**Provided data**
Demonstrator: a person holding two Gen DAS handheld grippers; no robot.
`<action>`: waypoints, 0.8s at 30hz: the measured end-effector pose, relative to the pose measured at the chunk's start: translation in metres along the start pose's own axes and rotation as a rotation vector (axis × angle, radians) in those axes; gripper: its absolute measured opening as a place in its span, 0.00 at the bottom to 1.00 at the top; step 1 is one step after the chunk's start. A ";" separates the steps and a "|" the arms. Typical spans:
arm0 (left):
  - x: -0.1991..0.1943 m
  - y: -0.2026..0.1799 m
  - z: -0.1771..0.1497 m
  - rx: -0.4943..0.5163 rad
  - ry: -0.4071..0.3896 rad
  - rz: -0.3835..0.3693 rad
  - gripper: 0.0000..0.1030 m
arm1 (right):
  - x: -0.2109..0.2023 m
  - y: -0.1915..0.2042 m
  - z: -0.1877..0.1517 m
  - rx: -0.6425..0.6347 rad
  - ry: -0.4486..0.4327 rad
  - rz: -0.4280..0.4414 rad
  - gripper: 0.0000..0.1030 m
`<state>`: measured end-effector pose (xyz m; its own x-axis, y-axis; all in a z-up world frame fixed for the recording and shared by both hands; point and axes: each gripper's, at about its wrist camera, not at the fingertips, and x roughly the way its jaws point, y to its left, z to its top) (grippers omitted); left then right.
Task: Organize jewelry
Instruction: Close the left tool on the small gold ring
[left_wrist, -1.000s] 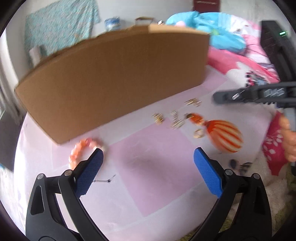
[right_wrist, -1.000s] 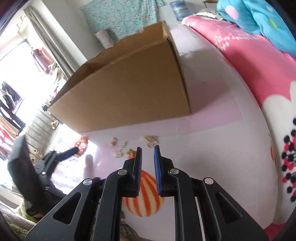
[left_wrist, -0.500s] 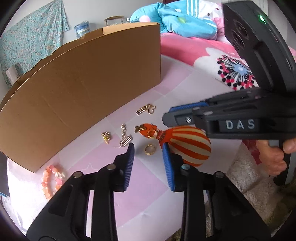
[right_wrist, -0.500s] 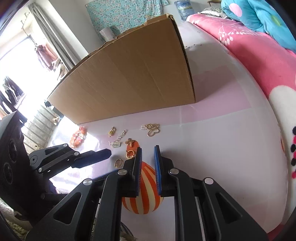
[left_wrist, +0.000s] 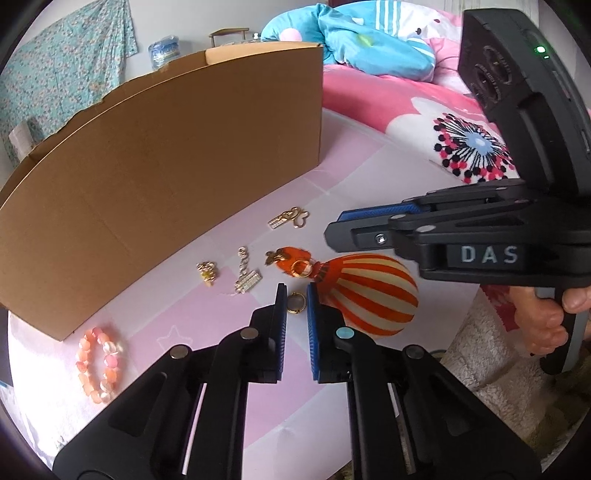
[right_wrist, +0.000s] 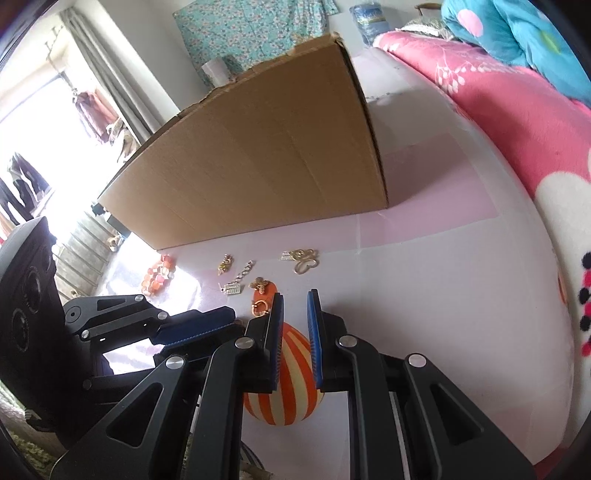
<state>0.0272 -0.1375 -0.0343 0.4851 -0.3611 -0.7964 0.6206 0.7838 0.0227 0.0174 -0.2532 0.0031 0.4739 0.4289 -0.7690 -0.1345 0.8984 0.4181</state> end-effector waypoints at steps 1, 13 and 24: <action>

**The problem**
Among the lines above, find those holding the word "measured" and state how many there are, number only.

**Output below**
2